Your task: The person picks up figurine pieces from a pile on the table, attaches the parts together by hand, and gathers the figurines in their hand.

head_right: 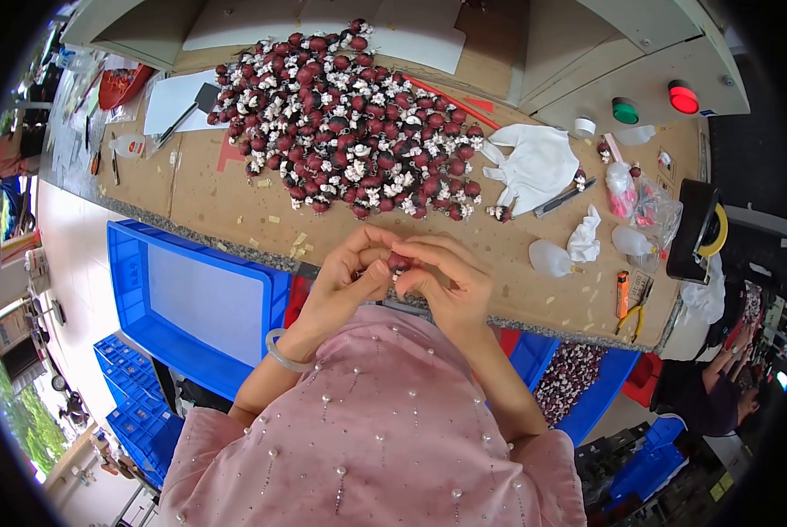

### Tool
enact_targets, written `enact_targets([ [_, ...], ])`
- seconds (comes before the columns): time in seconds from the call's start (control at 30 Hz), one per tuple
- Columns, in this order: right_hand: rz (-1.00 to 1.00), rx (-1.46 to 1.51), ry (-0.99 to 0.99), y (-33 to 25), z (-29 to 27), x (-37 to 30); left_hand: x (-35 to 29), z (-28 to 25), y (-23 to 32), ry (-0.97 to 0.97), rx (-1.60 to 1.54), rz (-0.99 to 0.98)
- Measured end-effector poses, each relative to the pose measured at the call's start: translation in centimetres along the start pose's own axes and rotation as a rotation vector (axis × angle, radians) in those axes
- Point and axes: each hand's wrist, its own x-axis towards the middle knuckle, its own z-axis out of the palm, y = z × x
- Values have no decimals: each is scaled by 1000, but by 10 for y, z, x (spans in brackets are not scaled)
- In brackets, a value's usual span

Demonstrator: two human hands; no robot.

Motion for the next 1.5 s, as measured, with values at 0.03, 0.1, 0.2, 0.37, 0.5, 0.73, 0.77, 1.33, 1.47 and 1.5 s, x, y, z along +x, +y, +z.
enact_targets([
  [0.03,0,1,-2,-3,1,0,0,-1,-1,2,0,1],
  [0.1,194,162,-3,-8,4,-1,-1,-1,-2,14,-3,14],
  [0.2,137,107,2,-4,8,0,-2,-1,0,33,11,7],
  [0.37,64,-87,-71,-3,6,6,-6,-9,0,100,303,83],
  [0.5,70,-215,-212,-17,11,9,-6,-25,-10,68,462,191],
  [0.73,116,-531,220,11,13,22,-10,-35,0,111,-75,-9],
  [0.77,23,-649,258,19,16,21,-9,-35,-2,106,-86,1],
  [1.33,-136,-994,164,17,10,17,-9,-37,-1,88,-116,25],
  [1.47,-113,-931,200,8,6,11,-8,-35,-1,86,-99,42],
  [1.5,-115,-914,225,2,4,10,-8,-36,-1,78,-92,53],
])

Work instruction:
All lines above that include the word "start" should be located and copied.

Answer below:
- seconds (comes before the columns): time in seconds from the call's start (control at 30 Hz), one per tuple
- Measured end-effector poses, each relative to the pose measured at the call's start: translation in centimetres along the start pose's own axes and rotation as a rotation vector (axis × angle, radians) in those axes

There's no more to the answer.